## What is required
Below are the records. Gather each line that holds "target".

START Provided information

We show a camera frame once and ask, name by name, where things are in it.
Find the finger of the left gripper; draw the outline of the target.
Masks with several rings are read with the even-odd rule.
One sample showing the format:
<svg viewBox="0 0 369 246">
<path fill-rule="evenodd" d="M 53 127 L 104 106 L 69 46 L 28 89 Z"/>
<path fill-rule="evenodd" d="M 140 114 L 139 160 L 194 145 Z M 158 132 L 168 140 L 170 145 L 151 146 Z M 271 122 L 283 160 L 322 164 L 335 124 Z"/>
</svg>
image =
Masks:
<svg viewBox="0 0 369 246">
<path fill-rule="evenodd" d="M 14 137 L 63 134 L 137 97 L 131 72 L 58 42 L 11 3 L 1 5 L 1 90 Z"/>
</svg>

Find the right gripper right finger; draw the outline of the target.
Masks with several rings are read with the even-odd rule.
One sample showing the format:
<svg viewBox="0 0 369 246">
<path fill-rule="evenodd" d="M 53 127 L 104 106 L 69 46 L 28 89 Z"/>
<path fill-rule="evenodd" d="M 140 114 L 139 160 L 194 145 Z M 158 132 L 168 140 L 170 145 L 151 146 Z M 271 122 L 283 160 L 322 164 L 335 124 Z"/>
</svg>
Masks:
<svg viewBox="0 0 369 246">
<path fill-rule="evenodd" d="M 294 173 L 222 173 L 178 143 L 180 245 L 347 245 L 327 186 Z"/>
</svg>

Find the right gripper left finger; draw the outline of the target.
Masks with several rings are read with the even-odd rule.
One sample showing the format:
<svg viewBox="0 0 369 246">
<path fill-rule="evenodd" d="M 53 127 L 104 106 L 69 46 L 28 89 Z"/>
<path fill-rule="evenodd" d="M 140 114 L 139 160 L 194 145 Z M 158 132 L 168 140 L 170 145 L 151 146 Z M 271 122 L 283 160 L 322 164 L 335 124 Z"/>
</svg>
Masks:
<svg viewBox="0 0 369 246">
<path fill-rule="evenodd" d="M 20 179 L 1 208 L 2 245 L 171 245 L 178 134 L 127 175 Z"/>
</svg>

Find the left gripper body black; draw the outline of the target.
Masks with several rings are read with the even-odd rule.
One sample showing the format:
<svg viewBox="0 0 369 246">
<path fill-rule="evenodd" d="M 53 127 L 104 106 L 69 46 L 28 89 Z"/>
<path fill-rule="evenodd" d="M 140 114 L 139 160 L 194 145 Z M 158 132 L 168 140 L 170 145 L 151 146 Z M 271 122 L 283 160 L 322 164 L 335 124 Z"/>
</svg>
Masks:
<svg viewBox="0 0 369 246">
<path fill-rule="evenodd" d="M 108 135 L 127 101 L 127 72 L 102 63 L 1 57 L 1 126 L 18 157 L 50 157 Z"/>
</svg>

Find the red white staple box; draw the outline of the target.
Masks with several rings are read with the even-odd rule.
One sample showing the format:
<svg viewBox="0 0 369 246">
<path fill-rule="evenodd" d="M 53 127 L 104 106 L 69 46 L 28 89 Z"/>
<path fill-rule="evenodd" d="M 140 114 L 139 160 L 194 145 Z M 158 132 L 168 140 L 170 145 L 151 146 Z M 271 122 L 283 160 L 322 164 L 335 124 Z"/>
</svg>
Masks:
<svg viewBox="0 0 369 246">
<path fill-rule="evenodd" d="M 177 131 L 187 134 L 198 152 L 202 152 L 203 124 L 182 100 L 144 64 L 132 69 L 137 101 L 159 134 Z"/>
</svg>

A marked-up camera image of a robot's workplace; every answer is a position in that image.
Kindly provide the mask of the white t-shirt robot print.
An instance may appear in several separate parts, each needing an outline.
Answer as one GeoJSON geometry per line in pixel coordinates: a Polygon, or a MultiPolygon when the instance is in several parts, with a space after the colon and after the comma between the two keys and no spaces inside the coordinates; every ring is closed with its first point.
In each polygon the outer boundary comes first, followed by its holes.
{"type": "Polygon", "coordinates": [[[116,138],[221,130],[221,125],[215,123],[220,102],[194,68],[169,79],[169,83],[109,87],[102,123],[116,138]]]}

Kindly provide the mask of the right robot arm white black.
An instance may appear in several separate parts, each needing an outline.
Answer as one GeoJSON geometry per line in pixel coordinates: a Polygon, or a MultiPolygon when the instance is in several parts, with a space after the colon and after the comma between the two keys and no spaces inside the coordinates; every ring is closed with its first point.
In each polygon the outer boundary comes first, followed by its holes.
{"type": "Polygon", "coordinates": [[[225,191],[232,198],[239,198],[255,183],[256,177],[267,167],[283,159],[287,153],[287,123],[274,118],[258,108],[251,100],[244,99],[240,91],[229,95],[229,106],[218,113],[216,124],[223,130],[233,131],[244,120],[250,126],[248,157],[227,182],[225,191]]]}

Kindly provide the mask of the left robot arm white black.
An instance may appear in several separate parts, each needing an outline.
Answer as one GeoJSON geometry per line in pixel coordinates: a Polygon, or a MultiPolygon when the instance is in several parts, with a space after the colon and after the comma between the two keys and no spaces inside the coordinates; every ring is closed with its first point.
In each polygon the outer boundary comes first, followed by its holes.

END Provided information

## The answer
Find the finger of the left gripper; draw the outline of the target.
Find the right gripper right finger; draw the outline of the target.
Find the right gripper left finger; draw the outline of the target.
Find the left gripper body black; draw the outline of the target.
Find the red white staple box; draw the outline of the target.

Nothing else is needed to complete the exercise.